Task to carry out => Two lines in the data below mark the range: the one with "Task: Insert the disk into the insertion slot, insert" and the one with "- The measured". Return both, along with every line between them, exactly.
----------------
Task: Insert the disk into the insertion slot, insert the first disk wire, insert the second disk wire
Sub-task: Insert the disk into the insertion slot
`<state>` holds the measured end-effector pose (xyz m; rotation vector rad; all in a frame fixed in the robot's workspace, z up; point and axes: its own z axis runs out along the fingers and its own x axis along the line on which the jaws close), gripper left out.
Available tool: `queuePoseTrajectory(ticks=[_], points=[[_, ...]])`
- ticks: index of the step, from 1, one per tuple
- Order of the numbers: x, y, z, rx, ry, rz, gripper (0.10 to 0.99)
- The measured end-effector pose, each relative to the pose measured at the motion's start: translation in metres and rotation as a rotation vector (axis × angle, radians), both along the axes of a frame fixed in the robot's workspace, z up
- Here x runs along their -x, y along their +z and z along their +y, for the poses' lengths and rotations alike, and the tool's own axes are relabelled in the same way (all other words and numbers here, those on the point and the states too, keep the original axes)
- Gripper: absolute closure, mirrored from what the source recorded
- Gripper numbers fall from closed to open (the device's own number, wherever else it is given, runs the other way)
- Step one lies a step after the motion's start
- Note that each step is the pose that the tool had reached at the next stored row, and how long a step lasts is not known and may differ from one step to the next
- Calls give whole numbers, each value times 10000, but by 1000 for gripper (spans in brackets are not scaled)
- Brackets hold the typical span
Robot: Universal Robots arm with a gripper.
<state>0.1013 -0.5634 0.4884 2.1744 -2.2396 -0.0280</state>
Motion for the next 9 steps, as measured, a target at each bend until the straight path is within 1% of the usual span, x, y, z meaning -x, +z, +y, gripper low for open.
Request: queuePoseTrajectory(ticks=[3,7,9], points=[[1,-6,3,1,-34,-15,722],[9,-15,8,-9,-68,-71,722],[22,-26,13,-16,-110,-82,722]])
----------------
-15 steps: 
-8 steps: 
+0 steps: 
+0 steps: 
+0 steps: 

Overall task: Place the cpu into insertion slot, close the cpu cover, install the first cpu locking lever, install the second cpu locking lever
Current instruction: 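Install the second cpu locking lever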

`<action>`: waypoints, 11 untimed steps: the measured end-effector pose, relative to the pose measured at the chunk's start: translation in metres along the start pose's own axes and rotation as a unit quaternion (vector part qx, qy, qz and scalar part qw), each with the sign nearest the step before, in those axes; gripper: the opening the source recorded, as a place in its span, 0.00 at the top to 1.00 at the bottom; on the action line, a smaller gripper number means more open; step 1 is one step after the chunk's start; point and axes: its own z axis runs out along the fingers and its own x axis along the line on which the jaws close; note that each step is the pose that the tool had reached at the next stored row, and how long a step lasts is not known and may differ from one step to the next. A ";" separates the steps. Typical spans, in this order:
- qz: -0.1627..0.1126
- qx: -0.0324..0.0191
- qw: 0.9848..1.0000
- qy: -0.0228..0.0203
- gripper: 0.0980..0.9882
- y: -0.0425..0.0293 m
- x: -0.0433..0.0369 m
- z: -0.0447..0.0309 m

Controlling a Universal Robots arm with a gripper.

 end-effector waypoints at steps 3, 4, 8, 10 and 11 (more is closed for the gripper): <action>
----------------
Problem solution =>
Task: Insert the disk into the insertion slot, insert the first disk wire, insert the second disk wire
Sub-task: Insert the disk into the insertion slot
`<state>` holds the measured end-effector pose (xyz m; rotation vector rad; all in a frame fixed in the robot's workspace, z up; point and axes: its own z axis runs out along the fingers and its own x axis along the line on which the jaws close), gripper left out.
Available tool: `queuePoseTrajectory(ticks=[_], points=[[_, ...]])`
- ticks: index of the step, from 1, one per tuple
- Order of the numbers: x, y, z, rx, ry, rz, gripper (0.10 to 0.99)
- The measured end-effector pose, each relative to the pose measured at the motion's start: translation in metres and rotation as a rotation vector (axis × angle, radians), both along the axes of a frame fixed in the robot's workspace, z up

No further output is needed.